L’allenatore dell’Inter, Cristian Chivu, ha risposto alle recenti polemiche scaturite da alcune sue dichiarazioni, chiarendo la sua posizione e annunciando l’esclusione di Alessandro Bastoni dalla prossima partita contro il Cagliari a causa di un infortunio alla caviglia.
Nel corso della consueta conferenza stampa, Chivu ha ribadito l’importanza di comprendere l’ironia nel mondo del calcio, affermando che le sue battute erano finalizzate a sdrammatizzare la situazione, senza alcuna intenzione offensiva. Ha sottolineato come spesso le narrative siano influenzate da legami personali o dal dovere di difendere determinati individui, mentre lui preferisce basarsi su fatti concreti, pur mantenendo un sorriso.
Riguardo ad Alessandro Bastoni, Chivu ha dichiarato che il giocatore non sarà convocato per la partita contro il Cagliari a causa di un problema fisico alla caviglia che gli impedisce di allenarsi al meglio. Nonostante ciò, ha elogiato la sua dedizione e il suo contributo alla squadra, invitando a non dimenticare le sue qualità positive.
L’allenatore ha anche riflettuto sul suo percorso all’Inter, ammettendo di migliorarsi quotidianamente e di fare autocritica. Ha evidenziato come la gestione delle pressioni mediatiche sia una sfida costante, soprattutto in un’epoca in cui la negatività tende a vendere di più. Il suo obiettivo primario è far sentire i giocatori come esseri umani, capaci di guadagnarsi il rispetto dei compagni.
Chivu ha inoltre espresso ammirazione per la storia di Serantoni, giovane delle giovanili tornato a giocare dopo un grave incidente, sottolineando la sua ambizione e gioia nel rivederlo in campo.

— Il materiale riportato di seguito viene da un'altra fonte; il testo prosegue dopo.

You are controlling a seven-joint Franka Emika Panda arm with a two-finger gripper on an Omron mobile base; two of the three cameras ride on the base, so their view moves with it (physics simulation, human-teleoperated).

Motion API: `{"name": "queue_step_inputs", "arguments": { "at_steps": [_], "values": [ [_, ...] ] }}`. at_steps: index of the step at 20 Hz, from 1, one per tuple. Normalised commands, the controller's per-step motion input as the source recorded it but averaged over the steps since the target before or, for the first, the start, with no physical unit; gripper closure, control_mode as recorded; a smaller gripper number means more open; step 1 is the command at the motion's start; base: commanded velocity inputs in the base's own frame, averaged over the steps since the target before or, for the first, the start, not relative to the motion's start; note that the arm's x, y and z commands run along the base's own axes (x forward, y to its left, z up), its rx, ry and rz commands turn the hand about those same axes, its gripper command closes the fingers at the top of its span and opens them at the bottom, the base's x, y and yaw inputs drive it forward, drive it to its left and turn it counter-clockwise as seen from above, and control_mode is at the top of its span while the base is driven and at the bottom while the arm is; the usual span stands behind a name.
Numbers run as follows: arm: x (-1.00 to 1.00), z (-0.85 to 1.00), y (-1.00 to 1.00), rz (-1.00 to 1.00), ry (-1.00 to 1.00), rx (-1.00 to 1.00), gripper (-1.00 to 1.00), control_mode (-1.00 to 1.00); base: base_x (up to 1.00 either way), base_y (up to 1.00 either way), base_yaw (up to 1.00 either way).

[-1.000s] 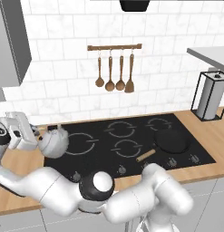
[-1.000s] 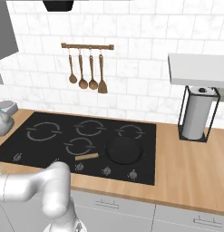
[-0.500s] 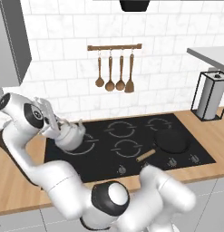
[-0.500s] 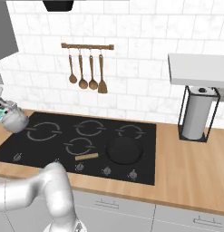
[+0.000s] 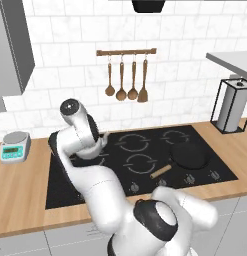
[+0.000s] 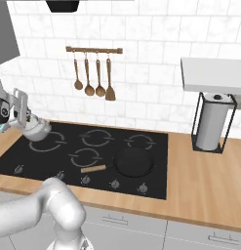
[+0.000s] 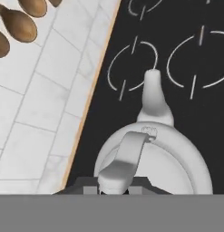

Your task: Pick the kettle from the counter and place it on a stove burner. Then turn the burner on.

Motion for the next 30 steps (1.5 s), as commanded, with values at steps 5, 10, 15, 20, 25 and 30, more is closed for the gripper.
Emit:
{"name": "queue_step_inputs", "arguments": {
  "at_steps": [5,10,15,20,25,30],
  "values": [
    [0.65,0.0,-0.09,0.04,0.14,0.22,1.0,-1.0,0.0,0.0,0.0],
    [0.36,0.0,0.01,0.0,0.24,-0.01,1.0,-1.0,0.0,0.0,0.0],
    [0.03,-0.03,0.0,0.0,0.03,-0.01,1.0,-1.0,0.0,0.0,0.0],
    [0.0,-0.34,0.01,0.0,0.0,-0.01,1.0,-1.0,0.0,0.0,0.0],
    [0.06,-0.35,0.04,0.0,0.03,-0.01,1.0,-1.0,0.0,0.0,0.0],
    [0.13,-0.22,0.04,-0.01,0.03,0.0,1.0,-1.0,0.0,0.0,0.0]
  ]
}}
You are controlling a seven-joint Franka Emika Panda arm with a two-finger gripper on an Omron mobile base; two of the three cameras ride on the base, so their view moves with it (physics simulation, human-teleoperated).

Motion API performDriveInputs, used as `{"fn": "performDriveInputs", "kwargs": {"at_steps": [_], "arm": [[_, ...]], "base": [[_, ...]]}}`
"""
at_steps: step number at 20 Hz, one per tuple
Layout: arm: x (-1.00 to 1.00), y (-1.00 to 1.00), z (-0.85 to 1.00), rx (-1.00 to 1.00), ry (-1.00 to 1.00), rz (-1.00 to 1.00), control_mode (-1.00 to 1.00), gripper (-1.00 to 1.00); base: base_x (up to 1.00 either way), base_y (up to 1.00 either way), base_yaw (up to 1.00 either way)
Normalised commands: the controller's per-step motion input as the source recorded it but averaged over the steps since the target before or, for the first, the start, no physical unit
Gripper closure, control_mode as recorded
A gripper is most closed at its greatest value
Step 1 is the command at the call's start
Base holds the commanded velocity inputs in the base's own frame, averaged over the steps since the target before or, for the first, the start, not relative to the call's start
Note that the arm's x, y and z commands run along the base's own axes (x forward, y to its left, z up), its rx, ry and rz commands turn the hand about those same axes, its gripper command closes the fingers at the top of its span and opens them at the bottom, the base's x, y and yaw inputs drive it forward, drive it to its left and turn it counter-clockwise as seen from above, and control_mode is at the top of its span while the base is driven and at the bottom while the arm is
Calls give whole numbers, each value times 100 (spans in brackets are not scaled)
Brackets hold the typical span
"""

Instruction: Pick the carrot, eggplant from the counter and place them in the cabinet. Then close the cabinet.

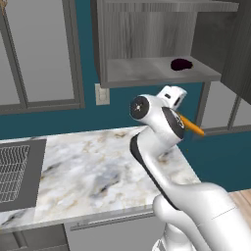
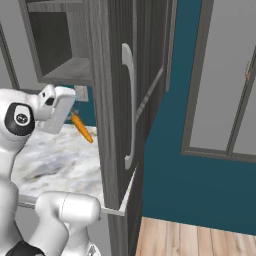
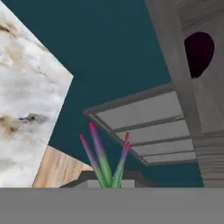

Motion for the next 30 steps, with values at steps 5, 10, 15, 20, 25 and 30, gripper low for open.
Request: {"fn": "performDriveInputs", "kwargs": {"at_steps": [5,10,15,20,25,30], "arm": [[0,35,100,-38,-5,56,-100,100],[0,12,100,-24,-14,69,-100,100],[11,0,57,-12,-6,70,-100,100],[66,-1,0,-2,7,55,-100,100],[100,3,12,-1,9,45,-100,100],[90,11,29,-7,2,36,-100,100]], "base": [[0,0,0],[0,0,0],[0,0,0],[0,0,0],[0,0,0],[0,0,0]]}}
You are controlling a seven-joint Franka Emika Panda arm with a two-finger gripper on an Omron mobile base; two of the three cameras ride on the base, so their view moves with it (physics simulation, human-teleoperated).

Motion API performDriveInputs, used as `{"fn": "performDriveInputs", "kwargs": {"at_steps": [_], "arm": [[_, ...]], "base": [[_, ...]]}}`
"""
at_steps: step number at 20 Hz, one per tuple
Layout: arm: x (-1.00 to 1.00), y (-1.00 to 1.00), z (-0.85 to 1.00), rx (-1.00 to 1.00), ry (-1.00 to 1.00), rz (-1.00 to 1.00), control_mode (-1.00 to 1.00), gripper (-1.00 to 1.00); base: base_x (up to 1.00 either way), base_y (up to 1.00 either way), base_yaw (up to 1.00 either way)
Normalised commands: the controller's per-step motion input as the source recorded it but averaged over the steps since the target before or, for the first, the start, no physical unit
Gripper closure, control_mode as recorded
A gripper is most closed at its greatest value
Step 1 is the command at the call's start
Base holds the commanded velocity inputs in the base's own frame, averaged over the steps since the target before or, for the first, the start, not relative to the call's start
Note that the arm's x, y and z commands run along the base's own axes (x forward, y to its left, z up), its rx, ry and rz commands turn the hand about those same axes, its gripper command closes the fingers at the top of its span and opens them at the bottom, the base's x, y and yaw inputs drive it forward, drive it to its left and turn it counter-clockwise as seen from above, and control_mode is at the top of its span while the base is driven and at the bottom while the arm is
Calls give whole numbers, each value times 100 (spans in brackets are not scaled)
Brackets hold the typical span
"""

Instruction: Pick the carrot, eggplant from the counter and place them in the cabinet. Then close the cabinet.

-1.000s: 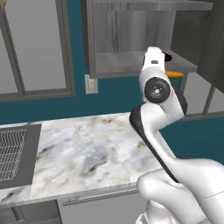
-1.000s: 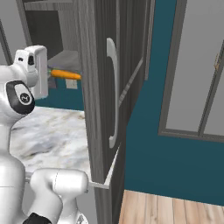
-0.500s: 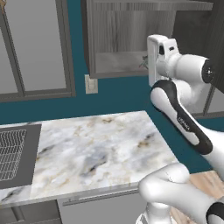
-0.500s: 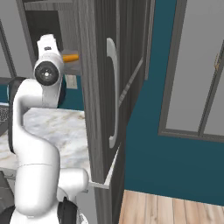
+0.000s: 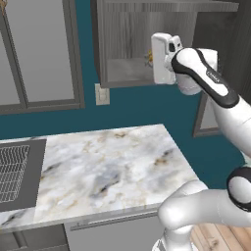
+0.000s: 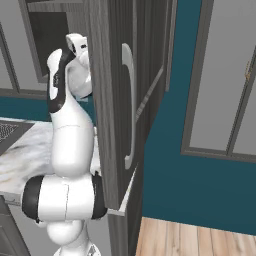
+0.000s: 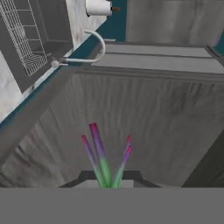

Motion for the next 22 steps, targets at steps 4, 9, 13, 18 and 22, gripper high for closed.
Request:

In merito alle condizioni di Bisseck e Lautaro, ha annunciato che il primo ha ripreso a lavorare sul campo e si unirà presto al gruppo, mentre Lautaro è in linea con i tempi di recupero previsti e tornerà in campo la prossima settimana.
Confermando la sua posizione di non essere “uno stupido”, Chivu ha spiegato di essersi adeguato alle mutate circostanze e alle aspettative, sottolineando come il successo dell’Inter sia frutto del lavoro di un gruppo unito e ambizioso. Ha riaffermato la sua coerenza e il suo impegno nel servire la squadra e i tifosi.
Infine, rispondendo alla definizione di “campionato mediocre”, Chivu ha ribadito che raggiungere la vetta in un tale contesto è la prova di un lavoro ben fatto e di una società efficiente.